Figure A19. Brasilia anomaly, interpreted as the Brasilia slab, with (horizontal) [vertical] cross sections through (A)[D] the UUP07 p-wave) and (B)[D] the combined SL2013 and S40RTS s-wave models at 1110 km; C) the location of the modern geological record that we interpret to have formed during the subduction of the slab.

Figure A19. Brasilia anomaly, interpreted as the Brasilia slab, with (horizontal) [vertical] cross sections through (A)[D] the UUP07 p-wave) and (B)[D] the combined SL2013 and S40RTS s-wave models at 1110 km; C) the location of the modern geological record that we interpret to have formed during the subduction of the slab.

The Brasilia anomaly (Figure A19) is located below central South America from the deep lower mantle to the Andean trench. It is N-S to NW-SE trending. Above 1175 km it connects to other slabs of the Farallon family of anomalies, in particular the Venezuela slab and the Malpelo slab to the north. We interpret the anomaly as a slab that resulted from Mesozoic-Present Farallon-Nazca lithosphere subduction at the South American continental margin. The start of arc magmatism in Peru has been recently documented to have ages ranging from ~200 Ma (Demouy et al., 2012), 180-145 Ma (Villagomez et al., 2011) to 173 Ma (Boekhout et al., 2012), which we take as the minimum age range for the start of subduction. These studies find a gap in magmatism between 145-110 Ma (Villagomez et al., 2011; Boekhout et al., 2012; Demouy et al., 2012), followed by volcanism into the Cenozoic (Demouy et al., 2012; Jones et al., 2014). In the tomographic model UUP07 there is not a noticeable gap visible in the slab, however the anomaly considerably weakens at 2100 km.
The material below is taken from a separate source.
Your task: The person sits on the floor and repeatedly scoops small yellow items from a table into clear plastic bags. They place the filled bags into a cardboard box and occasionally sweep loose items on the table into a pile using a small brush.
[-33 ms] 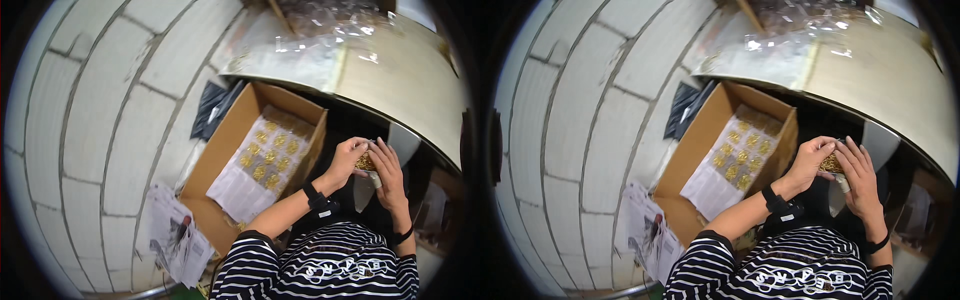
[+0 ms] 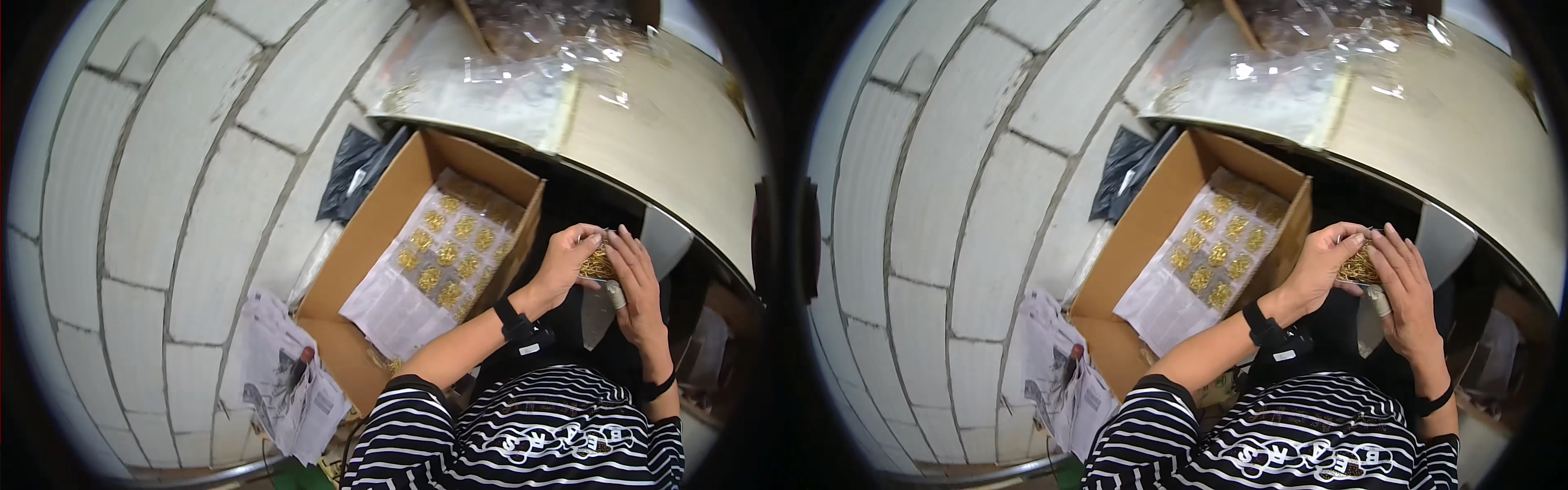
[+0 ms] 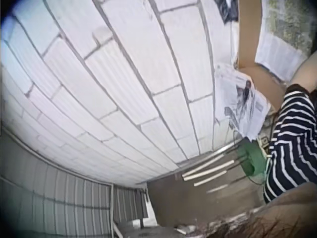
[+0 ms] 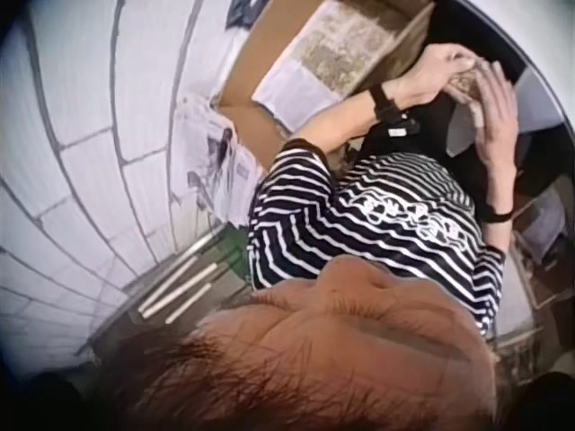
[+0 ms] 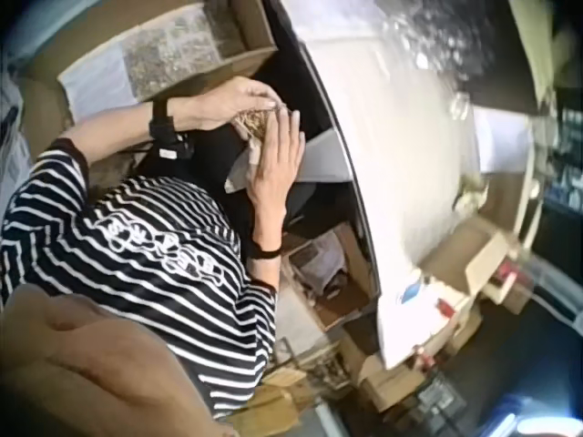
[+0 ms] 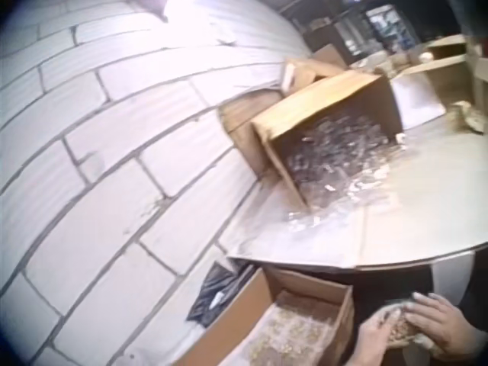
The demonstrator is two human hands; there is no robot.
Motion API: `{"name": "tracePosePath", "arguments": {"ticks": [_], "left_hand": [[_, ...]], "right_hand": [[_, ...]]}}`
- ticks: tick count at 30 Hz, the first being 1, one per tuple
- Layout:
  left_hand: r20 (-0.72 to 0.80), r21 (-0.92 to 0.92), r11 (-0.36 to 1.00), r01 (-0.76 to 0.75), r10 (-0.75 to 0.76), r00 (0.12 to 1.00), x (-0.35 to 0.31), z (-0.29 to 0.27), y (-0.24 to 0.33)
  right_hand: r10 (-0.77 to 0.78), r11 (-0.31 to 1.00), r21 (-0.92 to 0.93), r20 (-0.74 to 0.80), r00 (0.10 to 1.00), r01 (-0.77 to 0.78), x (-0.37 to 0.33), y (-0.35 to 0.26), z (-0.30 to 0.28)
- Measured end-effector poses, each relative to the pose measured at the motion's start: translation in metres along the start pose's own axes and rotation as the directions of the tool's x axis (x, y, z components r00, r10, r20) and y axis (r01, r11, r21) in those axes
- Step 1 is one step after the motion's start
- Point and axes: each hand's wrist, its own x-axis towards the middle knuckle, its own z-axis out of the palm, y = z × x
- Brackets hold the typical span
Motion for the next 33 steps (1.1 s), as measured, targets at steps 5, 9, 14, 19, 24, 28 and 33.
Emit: {"name": "tracePosePath", "arguments": {"ticks": [5,9,14,19,24,28,33], "left_hand": [[-0.228,0.065,0.99,-0.124,0.136,0.964,-0.045,-0.062,0.047],[-0.3,0.096,0.981,-0.171,0.192,0.934,-0.067,-0.1,0.063],[-0.3,0.017,0.986,-0.164,0.161,0.94,-0.072,-0.105,0.057],[-0.289,-0.03,0.989,-0.142,0.127,0.949,-0.069,-0.109,0.05],[-0.321,-0.031,0.991,-0.134,0.117,0.94,-0.069,-0.112,0.05],[-0.293,-0.054,0.991,-0.123,0.102,0.951,-0.069,-0.115,0.049],[-0.289,-0.066,0.993,-0.1,0.076,0.954,-0.071,-0.116,0.049]], "right_hand": [[-0.046,0.979,0.197,-0.059,0.997,0.057,0.037,-0.015,0.012],[0.247,0.698,0.654,0.164,0.955,-0.293,0.041,-0.009,0.039],[0.238,0.115,0.811,0.539,0.808,-0.574,0.063,-0.021,0.06],[0.272,0.115,0.756,0.6,0.752,-0.645,0.079,-0.037,0.085],[0.394,0.198,0.742,0.538,0.745,-0.641,0.083,-0.042,0.105],[0.434,0.382,0.655,0.496,0.752,-0.652,0.091,-0.042,0.108],[0.079,0.934,0.348,0.021,0.997,-0.082,0.105,-0.039,0.089]]}}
In S40RTS, the anomaly appears to have a slab window at some locations at 2200 km, but the anomaly appears to be otherwise contiguous in the south. We do not find evidence from the tomographic models to spatially separate a deeper Jurassic slab from a Cretaceous-Cenozoic slab and therefore treat the Brasilia slab as one single slab that subducted since at least 200-173 Ma. The SL2013 model does show a significant positive anomaly on top of the transition zone, up to 2000km east of the trench. Another flat-lying anomaly in the transition zone and shallow lower mantle is visible in the tomographic model of Li et al. (2008) and modelled by Faccenna et al. 2017.  In their interpretation it has from subduction possibly as old as 100 Ma. These shallower anomalies are not expressed in the UU-P07 model and we therefore suggest that the tomographic imaging of these anomalies and subduction evolution at depth require further investigation.